Johannes Prifling erntet in Stiefenhofen mit einem „E-Beetle“ die Samen heimischer Pflanzen, damit diese an anderen Orten des Allgäus ausgesät werden können. Im Hintergrund legt Julia Greulich die Samen zum Trocknen auf Decken. Sie ist Projektleiterin „Natürlich Bayern“ beim Landschaftspflegeverband.
Bild: Thomas Schwarz
Johannes Prifling erntet in Stiefenhofen mit einem „E-Beetle“ die Samen heimischer Pflanzen, damit diese an anderen Orten des Allgäus ausgesät werden können. Im Hintergrund legt Julia Greulich die Samen zum Trocknen auf Decken. Sie ist Projektleiterin „Natürlich Bayern“ beim Landschaftspflegeverband.
Bild: Thomas Schwarz
Etliche Schmetterlinge und Bienen fliegen weg, als Johannes Prifling mit seinem „E-Beetle“ über die Wiese fährt. Doch den Insekten droht keine Gefahr. Denn das Gerät mäht die Kräuter und Gräser nicht ab, sondern bürstet sie: Um auf schonende Weise deren Samen zu gewinnen.
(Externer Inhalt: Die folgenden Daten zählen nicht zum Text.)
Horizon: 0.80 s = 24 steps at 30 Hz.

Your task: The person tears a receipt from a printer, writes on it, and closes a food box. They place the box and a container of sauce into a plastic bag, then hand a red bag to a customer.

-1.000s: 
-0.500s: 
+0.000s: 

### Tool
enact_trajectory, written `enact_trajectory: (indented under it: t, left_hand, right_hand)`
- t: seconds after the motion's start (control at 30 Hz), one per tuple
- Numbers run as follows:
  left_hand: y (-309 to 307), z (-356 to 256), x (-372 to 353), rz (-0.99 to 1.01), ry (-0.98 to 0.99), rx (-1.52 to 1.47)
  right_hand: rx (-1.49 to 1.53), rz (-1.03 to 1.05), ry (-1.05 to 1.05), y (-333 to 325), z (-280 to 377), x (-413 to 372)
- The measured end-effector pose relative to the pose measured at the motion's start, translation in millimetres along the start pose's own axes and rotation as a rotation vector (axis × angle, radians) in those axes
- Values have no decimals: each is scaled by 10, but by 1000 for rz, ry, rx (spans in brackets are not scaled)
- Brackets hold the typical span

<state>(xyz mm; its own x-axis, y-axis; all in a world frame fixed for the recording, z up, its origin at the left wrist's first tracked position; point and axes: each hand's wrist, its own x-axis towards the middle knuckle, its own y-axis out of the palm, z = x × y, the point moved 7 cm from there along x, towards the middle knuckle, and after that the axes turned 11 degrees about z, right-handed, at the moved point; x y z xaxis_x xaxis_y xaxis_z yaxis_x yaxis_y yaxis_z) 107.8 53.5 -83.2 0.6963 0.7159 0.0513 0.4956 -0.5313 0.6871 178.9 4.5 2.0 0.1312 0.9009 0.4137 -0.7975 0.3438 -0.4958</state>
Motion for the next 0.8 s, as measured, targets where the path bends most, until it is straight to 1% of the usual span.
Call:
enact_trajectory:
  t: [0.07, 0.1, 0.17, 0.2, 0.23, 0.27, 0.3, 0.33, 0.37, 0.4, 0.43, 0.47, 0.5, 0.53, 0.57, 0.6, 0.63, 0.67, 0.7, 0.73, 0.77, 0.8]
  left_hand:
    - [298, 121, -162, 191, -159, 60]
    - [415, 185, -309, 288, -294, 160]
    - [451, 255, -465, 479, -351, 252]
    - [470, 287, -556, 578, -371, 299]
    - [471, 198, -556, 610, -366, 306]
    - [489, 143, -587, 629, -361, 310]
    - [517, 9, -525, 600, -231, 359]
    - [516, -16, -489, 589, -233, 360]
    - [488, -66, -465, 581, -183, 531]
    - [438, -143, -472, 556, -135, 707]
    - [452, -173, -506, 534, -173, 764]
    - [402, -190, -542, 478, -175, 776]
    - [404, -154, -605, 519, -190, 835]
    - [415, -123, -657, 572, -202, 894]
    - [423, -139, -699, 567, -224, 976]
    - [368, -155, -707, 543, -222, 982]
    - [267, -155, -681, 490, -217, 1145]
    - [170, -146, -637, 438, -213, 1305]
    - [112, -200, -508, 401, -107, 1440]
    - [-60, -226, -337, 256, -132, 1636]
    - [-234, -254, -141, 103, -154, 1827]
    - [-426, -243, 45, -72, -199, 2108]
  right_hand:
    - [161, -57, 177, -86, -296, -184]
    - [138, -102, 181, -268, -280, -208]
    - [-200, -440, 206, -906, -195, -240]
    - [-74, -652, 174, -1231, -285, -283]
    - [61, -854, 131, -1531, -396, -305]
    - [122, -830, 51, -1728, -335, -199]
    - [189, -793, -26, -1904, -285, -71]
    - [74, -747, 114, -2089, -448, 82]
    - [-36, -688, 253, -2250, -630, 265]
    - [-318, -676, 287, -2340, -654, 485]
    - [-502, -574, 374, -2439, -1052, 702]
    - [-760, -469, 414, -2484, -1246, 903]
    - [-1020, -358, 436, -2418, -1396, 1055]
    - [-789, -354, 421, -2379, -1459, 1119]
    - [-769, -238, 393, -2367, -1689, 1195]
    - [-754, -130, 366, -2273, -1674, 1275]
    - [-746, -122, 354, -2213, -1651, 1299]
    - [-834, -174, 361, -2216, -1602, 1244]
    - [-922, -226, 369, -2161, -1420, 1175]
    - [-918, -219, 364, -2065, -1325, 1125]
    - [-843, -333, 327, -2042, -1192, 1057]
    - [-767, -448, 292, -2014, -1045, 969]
„Uns geht es um regionale Pflanzen“, sagt Julia Greulich. Sie betreut im Allgäu das vom Freistaat geförderte Projekt „Natürlich Bayern“. Ziel ist es, Lebensräume für möglichst viele Insekten zu schaffen. Denn die Vielfalt der Tiere ist wichtig für die Umwelt: Sie bekämpfen Schädlinge (zum Beispiel frisst ein Marienkäfer in seinem Leben rund 40.000 Blattläuse), helfen beim Zersetzen von Böden, bestäuben Pflanzen, fressen Kot und tote Tiere und dienen Vögeln, Säugetieren, Reptilien und Amphibien als Nahrung.
In Deutschland leben rund 33.000 Insektenarten – aber bei fast der Hälfte geht der Bestand zurück. Gründe sind verbaute Flächen, Pestizide, Lichtverschmutzung und auch der Klimawandel. Gegen diesen Rückgang wollen Greulich und Prifling etwas tun – gemeinsam mit den Kommunen im Allgäu. Mitarbeiter von deren Bauhöfen waren jetzt nach Stiefenhofen (Kreis Lindau) eingeladen, um sich mit dem Thema „Regionales Saatgut“ zu beschäftigen. Das Bundesnaturschutzgesetz schreibt seit zwei Jahren vor, dass nur noch „gebietseigenes Saatgut“ in freier Natur ausgebracht werden darf. Ausgesät werden sollen nur noch Wildblumen und Gräser, die aus dieser Gegend kommen – weil sie mit den hiesigen Magerwiesen am besten klar kommen und es auch die passenden Insekten dazu gibt. Auf den entsprechenden Wiesen finden diese Platz für die Nahrungssuche, zur Paarung, als Nistplatz und als Rückzugsort.
Das Gewinnen des Saatguts ist aufwendig und erfolgt meist regelrecht in Handarbeit. Etwas schneller geht es mit technischem Gerät wie dem in der Schweiz entwickelten E-Beetle – der kostet aber bis zu 20.000 Euro. Einfach zugekauft werden kann Saatgut bisher kaum, weil es noch keine Zertifikate dafür gibt. Greulich spricht von einer „Odyssee“. „Dabei ist das politisch von höchster Stelle gewollt“, ergänzt Bernd Brunner vom Amt für Landschaftspflege. Die Kommunen könnten bei der Umsetzung helfen, in dem sie geeignete Flächen für die Aussaat schaffen. „Da beraten wir gern“, sagt Greulich. Dazu gehöre auch, dass das Mähen einer Wiese besser als das Mulchen sei – denn bei Letzterem würden Insekten regelrecht gehäckselt. Zwei Mal mähen pro Jahr sei gut – möglichst erst ab Mitte Juni.
Zurück zu Johannes Prifling auf die Wiese. Er bürstet erst schonend die Samen von den jetzt reifen Pflanzen wie Flockenblume oder Klappertopf. Demnächst kommen Thymian, Schafgarbe oder Hornklee dran. Wenn der Auffangbehälter voll ist, wird das Saatgut zum Trocknen auf hellen Decken ausgebreitet – möglicherweise mit gefangene Insekten können von dort wieder flüchten. Die einzelnen Pflanzenarten werden dokumentiert und in Säcken verpackt – bereit, um anderenorts ausgesät zu werden. „Am besten im Herbst“, rät Greulich: „Weil es dann feucht ist und weniger Bewässerung nötig ist als im Frühjahr oder Sommer.“ Ein weiterer Tipp der Expertin: Auch im Winter Stengel und Stauden stehen und Laub liegen lassen – als Unterschlupf für Insekten.